* YOUR GOAL
Working from the listing below, set down every line exactly.
[[ SUPPLIED DATA, beginning ]]
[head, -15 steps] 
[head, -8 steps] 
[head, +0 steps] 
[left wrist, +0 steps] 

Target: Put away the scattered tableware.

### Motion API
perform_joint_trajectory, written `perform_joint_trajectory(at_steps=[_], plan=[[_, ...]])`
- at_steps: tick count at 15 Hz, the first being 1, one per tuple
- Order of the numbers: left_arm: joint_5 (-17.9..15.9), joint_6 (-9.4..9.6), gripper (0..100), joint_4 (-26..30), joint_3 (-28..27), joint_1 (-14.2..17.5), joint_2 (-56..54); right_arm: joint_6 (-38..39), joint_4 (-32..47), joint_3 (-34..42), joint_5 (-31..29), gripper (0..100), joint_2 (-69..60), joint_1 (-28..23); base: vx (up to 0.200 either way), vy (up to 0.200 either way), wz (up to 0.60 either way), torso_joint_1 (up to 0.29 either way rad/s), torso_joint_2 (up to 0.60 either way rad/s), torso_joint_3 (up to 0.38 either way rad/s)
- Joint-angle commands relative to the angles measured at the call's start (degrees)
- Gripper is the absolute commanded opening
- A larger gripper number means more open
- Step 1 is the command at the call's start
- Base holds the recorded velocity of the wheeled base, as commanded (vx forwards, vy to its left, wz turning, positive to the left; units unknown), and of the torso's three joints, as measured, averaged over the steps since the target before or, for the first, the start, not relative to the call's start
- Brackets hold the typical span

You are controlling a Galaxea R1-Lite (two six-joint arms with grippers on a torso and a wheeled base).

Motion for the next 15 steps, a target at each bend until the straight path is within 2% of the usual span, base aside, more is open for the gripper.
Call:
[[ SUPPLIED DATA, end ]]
* RESPONSE TO THIS EXERCISE
[head, -15 steps] 
[head, -8 steps] 
[head, +0 steps] 
[left wrist, +0 steps] 

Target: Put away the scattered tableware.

### Motion API
perform_joint_trajectory, written `perform_joint_trajectory(at_steps=[_], plan=[[_, ...]])`
- at_steps: tick count at 15 Hz, the first being 1, one per tuple
- Order of the numbers: left_arm: joint_5 (-17.9..15.9), joint_6 (-9.4..9.6), gripper (0..100), joint_4 (-26..30), joint_3 (-28..27), joint_1 (-14.2..17.5), joint_2 (-56..54); right_arm: joint_6 (-38..39), joint_4 (-32..47), joint_3 (-34..42), joint_5 (-31..29), gripper (0..100), joint_2 (-69..60), joint_1 (-28..23); base: vx (up to 0.200 either way), vy (up to 0.200 either way), wz (up to 0.60 either way), torso_joint_1 (up to 0.29 either way rad/s), torso_joint_2 (up to 0.60 either way rad/s), torso_joint_3 (up to 0.38 either way rad/s)
- Joint-angle commands relative to the angles measured at the call's start (degrees)
- Gripper is the absolute commanded opening
- A larger gripper number means more open
- Step 1 is the command at the call's start
- Base holds the recorded velocity of the wheeled base, as commanded (vx forwards, vy to its left, wz turning, positive to the left; units unknown), and of the torso's three joints, as measured, averaged over the steps since the target before or, for the first, the start, not relative to the call's start
- Brackets hold the typical span

You are controlling a Galaxea R1-Lite (two six-joint arms with grippers on a torso and a wheeled base).

Motion for the next 15 steps, a target at each bend until the straight path is within 2% of the usual span, base aside, more is open for the gripper.
Call:

This completes the response.